WORK REQUEST: Omit all images, then repeat exactly the lines below from the one containing "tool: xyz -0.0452" through the one containing "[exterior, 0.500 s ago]", both ends included.
* * * *
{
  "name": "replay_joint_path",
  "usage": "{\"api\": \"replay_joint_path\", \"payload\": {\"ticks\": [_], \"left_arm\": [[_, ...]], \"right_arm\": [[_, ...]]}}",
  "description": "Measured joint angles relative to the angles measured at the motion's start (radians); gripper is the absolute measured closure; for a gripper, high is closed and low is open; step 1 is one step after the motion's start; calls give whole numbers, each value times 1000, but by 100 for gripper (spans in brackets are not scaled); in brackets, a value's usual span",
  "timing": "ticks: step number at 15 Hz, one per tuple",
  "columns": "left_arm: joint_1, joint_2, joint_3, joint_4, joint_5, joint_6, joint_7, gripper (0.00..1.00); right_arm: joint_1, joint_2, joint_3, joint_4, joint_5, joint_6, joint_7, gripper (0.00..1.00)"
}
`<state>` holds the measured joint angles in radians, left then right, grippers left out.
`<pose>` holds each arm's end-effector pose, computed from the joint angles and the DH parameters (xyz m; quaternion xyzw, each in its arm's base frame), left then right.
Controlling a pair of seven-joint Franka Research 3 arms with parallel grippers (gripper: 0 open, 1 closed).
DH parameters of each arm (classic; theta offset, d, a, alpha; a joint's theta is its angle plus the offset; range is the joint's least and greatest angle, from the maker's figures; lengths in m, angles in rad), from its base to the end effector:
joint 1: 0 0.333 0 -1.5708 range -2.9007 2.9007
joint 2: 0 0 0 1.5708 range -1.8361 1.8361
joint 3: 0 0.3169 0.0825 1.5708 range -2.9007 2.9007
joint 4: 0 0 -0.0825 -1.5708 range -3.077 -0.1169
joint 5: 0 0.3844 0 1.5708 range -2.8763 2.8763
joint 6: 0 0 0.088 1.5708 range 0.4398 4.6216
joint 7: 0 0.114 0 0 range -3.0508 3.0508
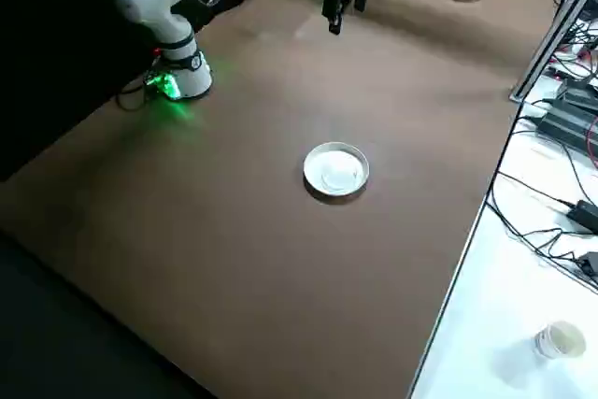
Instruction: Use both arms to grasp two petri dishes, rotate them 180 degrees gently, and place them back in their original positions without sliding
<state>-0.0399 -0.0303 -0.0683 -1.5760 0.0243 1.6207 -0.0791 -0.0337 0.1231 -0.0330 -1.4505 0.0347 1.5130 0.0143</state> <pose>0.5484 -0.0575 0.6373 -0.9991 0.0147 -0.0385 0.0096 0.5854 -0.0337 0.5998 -0.9986 0.0399 0.0298 0.0161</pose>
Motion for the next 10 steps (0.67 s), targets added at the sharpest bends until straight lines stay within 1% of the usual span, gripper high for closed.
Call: {"api": "replay_joint_path", "payload": {"ticks": [10], "left_arm": [[4, 1, 2, -1, 0, 0, -2, 0]], "right_arm": [[1, 1, 2, -1, 0, 8, 2, 0]]}}
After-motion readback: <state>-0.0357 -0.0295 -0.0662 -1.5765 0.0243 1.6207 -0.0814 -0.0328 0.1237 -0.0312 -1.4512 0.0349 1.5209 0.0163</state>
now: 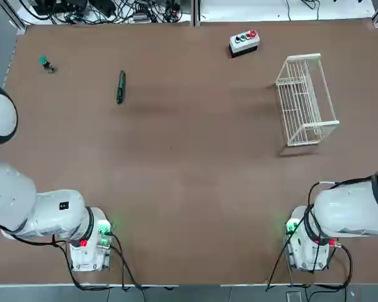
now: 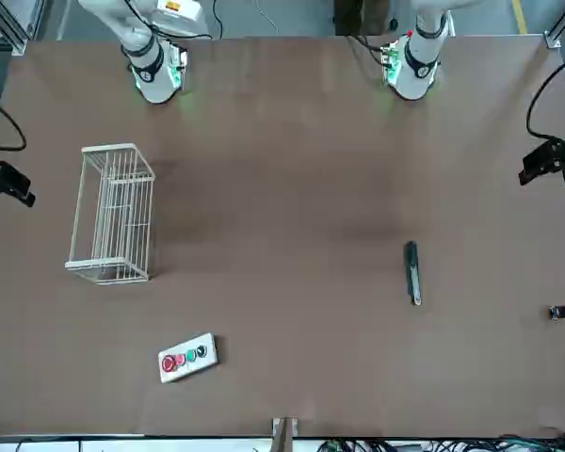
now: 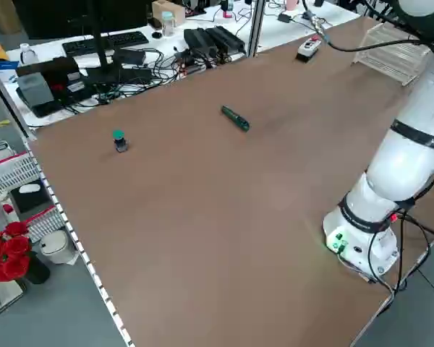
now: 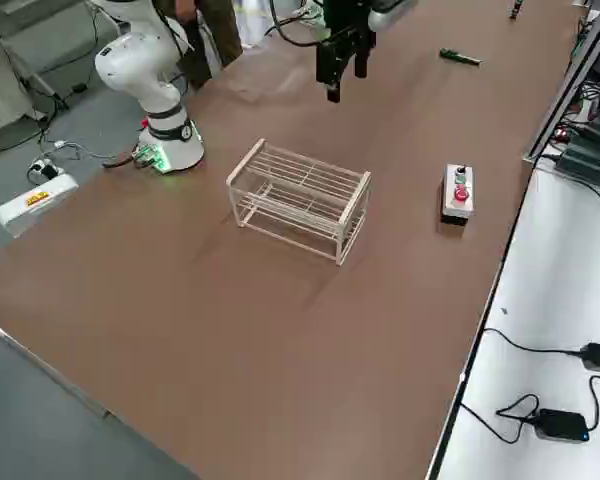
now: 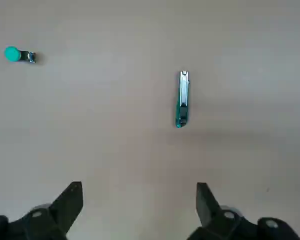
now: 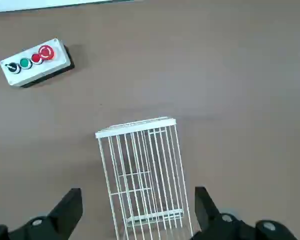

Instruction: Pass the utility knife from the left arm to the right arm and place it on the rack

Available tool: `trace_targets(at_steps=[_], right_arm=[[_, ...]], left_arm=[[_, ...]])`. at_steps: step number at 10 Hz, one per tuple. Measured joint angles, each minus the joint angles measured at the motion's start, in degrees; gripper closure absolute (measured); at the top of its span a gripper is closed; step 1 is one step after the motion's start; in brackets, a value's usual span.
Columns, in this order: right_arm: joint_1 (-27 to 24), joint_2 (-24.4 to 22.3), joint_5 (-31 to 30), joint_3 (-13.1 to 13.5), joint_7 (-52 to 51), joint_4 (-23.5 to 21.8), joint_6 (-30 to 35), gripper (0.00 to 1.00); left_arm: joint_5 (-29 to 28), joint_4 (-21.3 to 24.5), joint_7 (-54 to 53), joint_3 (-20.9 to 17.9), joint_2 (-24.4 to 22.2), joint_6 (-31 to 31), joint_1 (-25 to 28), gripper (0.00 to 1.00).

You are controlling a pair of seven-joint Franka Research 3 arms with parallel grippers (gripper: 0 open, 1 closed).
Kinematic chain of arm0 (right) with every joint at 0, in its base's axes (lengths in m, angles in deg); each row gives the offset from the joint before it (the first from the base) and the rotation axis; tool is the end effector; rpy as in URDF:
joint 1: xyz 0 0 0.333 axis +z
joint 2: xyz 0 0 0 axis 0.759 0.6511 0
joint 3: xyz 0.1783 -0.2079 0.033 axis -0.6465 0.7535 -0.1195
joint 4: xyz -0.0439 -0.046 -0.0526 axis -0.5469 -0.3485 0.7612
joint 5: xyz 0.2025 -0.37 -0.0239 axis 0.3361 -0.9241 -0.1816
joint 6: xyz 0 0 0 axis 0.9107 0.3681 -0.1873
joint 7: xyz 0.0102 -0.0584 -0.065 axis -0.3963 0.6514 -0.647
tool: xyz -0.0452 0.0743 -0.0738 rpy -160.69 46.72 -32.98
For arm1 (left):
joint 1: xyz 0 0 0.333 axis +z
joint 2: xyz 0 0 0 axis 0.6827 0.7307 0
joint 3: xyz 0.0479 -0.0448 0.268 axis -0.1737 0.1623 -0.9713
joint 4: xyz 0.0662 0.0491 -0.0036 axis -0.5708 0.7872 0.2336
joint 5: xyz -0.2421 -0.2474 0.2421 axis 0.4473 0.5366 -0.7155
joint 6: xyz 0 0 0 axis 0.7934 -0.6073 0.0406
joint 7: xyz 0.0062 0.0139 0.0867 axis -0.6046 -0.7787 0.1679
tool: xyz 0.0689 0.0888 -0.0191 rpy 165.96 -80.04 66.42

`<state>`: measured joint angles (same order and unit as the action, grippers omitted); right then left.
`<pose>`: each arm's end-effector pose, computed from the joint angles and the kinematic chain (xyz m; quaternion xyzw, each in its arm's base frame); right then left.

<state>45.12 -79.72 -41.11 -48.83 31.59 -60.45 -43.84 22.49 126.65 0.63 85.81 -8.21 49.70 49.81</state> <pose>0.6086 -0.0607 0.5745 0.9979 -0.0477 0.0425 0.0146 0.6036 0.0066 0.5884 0.9999 0.0089 -0.0102 0.0022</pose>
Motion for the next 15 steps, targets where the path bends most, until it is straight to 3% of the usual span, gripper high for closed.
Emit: trace_targets(at_steps=[6, 10, 15], right_arm=[[-0.1, -0.2, -0.7, -2.2, 1.9, 0.8, 0.8, 0.00], [-1.7, -0.3, -0.7, -2.2, -1.1, 1.2, 1.0, 0.00], [-1.5, -0.2, -0.7, -2.8, -1.7, 0.8, 1.3, 0.01]], left_arm=[[0.5, 0.6, -0.7, 0.0, 2.0, 3.7, -0.1, 0.00], [0.6, 2.5, 0.0, 0.0, 11.7, 16.3, -0.5, 0.00], [0.2, 11.8, 8.2, 0.6, 16.8, 32.7, -6.1, 0.00]])
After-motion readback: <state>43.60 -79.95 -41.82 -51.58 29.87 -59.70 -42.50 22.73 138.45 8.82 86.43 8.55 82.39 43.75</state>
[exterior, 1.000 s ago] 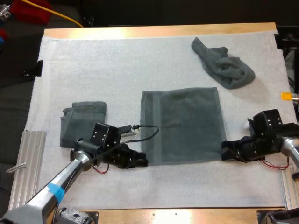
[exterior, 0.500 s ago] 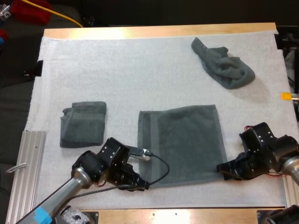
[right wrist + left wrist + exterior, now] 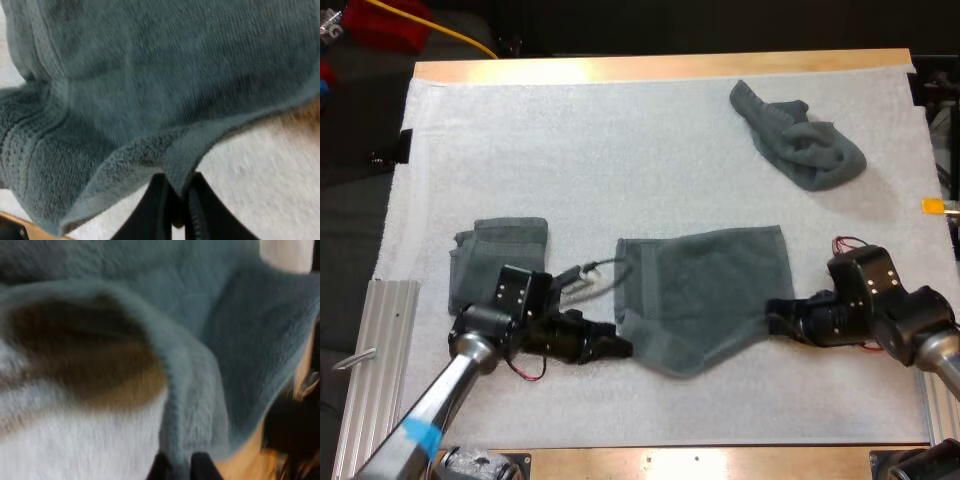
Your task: Pick towel from pile, fold and stack
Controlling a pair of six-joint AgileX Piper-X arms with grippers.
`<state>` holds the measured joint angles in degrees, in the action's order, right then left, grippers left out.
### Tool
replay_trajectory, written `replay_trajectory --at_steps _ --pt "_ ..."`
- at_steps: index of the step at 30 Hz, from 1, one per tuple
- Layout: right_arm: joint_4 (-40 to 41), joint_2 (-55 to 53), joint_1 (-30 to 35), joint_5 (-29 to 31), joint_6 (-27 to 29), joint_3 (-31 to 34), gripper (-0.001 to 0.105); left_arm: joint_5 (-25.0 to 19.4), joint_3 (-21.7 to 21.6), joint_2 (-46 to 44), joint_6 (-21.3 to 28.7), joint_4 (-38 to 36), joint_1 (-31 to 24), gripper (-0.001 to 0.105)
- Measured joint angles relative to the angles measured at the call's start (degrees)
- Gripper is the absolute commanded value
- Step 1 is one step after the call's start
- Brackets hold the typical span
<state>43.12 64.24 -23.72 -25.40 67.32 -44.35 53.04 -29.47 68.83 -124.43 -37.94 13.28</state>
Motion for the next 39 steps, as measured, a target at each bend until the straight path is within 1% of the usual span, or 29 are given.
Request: replay_trajectory --at_steps 4,8,9,11,15,19,20,22,23,25,29,32,38,39 --pt "-3.9 2.8 0.0 0.0 -1.3 0.0 0.001 1.9 -0.5 3.6 -1.8 4.3 -0.7 0.000" --pt "-8.6 4.7 0.1 0.9 -2.7 0.0 0.001 2.3 -3.0 6.5 -3.5 7.7 -0.7 0.000" --pt "-10.4 5.4 0.1 1.9 -3.1 0.0 0.001 2.3 -4.9 8.0 -4.5 9.0 -0.7 0.000" --pt "-11.9 5.9 0.1 3.3 -3.1 0.0 0.001 2.3 -7.0 9.5 -5.0 9.9 -0.7 0.000" --pt "-15.1 7.1 0.1 6.9 -3.1 0.0 0.001 2.3 -11.5 13.8 -6.0 10.1 -0.7 0.000" --pt "-18.8 8.7 0.1 8.4 -3.1 0.0 0.001 2.3 -15.6 17.9 -6.4 10.1 -0.7 0.000" --pt "-20.1 9.8 0.1 9.6 -3.1 0.0 0.001 2.3 -17.5 19.2 -6.7 10.1 -1.1 0.000" --pt "-21.0 10.8 0.1 10.7 -3.1 0.0 0.001 2.1 -18.8 20.0 -6.8 10.1 -2.1 0.000" --pt "-22.6 11.4 0.1 11.6 -3.1 0.0 0.001 2.0 -19.6 20.2 -6.9 10.1 -3.6 0.000" --pt "-25.2 11.5 0.5 12.7 -3.4 0.0 0.001 1.6 -19.9 20.3 -7.0 10.1 -5.9 0.000" --pt "-28.3 11.5 2.5 14.1 -4.4 0.0 0.001 1.4 -19.9 20.5 -7.0 11.2 -7.4 0.000" --pt "-28.5 11.5 4.0 14.2 -4.4 0.0 0.001 1.4 -20.0 23.8 -7.1 11.8 -7.4 0.000" --pt "-28.8 11.5 4.0 14.5 -4.4 0.0 0.001 1.5 -20.0 24.8 -7.1 12.6 -7.4 0.000" --pt "-28.8 11.5 4.0 14.6 -4.4 0.0 0.001 1.5 -20.0 24.8 -7.1 12.9 -7.4 0.001"
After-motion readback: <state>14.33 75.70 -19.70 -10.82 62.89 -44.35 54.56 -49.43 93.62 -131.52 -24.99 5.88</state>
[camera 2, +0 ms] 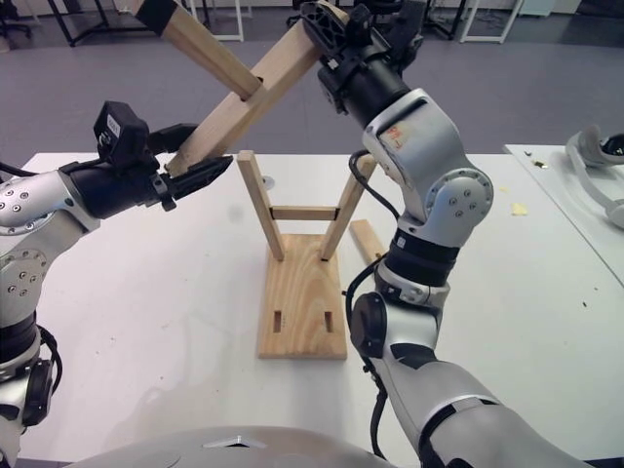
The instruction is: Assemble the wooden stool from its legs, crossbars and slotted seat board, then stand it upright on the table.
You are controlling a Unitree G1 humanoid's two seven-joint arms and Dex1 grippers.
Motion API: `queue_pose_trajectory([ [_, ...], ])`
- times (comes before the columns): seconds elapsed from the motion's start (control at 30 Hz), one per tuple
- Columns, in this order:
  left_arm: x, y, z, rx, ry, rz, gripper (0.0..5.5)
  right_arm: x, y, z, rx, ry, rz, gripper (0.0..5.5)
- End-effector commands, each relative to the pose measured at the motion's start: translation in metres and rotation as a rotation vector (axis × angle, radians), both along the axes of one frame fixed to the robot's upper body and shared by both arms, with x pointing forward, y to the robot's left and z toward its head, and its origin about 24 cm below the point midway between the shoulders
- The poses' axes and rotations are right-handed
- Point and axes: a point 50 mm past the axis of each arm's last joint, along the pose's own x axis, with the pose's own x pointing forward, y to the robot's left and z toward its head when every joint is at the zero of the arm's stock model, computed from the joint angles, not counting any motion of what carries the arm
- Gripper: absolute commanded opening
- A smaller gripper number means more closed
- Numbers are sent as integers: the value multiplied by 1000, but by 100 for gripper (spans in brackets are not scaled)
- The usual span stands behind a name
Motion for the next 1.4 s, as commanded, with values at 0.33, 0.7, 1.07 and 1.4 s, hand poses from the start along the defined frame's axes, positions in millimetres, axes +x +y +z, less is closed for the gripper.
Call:
queue_pose_trajectory([
  [0.33,-12,52,-10,-81,13,202,377,-57,-80,-36,-306,183,-235,103],
  [0.7,-8,61,-40,-128,48,425,377,-92,-61,-92,-713,342,-211,103],
  [1.07,-5,62,-40,-119,55,429,377,-104,-52,-104,-853,242,-319,103],
  [1.4,-5,54,-41,-87,54,412,377,-128,-56,-132,-961,335,-530,104],
])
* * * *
TASK OUTPUT:
tool: xyz -0.0452 0.0743 -0.0738 rpy -160.69 46.72 -32.98
For arm1 (left):
joint 1: xyz 0 0 0.333 axis +z
joint 2: xyz 0 0 0 axis 0.6827 0.7307 0
joint 3: xyz 0.0479 -0.0448 0.268 axis -0.1737 0.1623 -0.9713
joint 4: xyz 0.0662 0.0491 -0.0036 axis -0.5708 0.7872 0.2336
joint 5: xyz -0.2421 -0.2474 0.2421 axis 0.4473 0.5366 -0.7155
joint 6: xyz 0 0 0 axis 0.7934 -0.6073 0.0406
joint 7: xyz 0.0062 0.0139 0.0867 axis -0.6046 -0.7787 0.1679
tool: xyz 0.0689 0.0888 -0.0191 rpy 165.96 -80.04 66.42

`<state>`: measured joint angles (same order and unit as the action, grippers omitted); right then left.
`<pose>`: each arm's end-effector pose, computed from the joint angles and the kinematic chain (xyz m; quaternion xyzw, each in its arm's base frame); right then left.

<state>45.12 -79.72 -41.11 -48.83 31.59 -60.45 -43.84 22.49 126.65 0.63 85.81 -8.21 49.70 49.81</state> <pose>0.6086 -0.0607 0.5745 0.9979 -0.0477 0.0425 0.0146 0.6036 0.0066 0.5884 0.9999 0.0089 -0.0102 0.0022</pose>
Motion for the next 15 steps, targets where the path bends most, until it is straight to 3% of the usual span, gripper high for closed.
Emit: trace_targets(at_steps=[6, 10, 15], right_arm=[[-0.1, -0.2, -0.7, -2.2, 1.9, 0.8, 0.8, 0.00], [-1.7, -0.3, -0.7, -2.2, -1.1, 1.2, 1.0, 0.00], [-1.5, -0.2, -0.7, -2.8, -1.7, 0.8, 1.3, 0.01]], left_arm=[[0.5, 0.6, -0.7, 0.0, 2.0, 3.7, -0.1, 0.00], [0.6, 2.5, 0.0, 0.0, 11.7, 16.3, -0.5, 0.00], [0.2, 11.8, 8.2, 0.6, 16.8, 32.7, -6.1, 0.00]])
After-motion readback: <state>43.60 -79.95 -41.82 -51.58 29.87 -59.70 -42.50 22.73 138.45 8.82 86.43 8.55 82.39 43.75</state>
[exterior, 1.000 s ago] 
[exterior, 0.500 s ago] 

The answer was written out completely.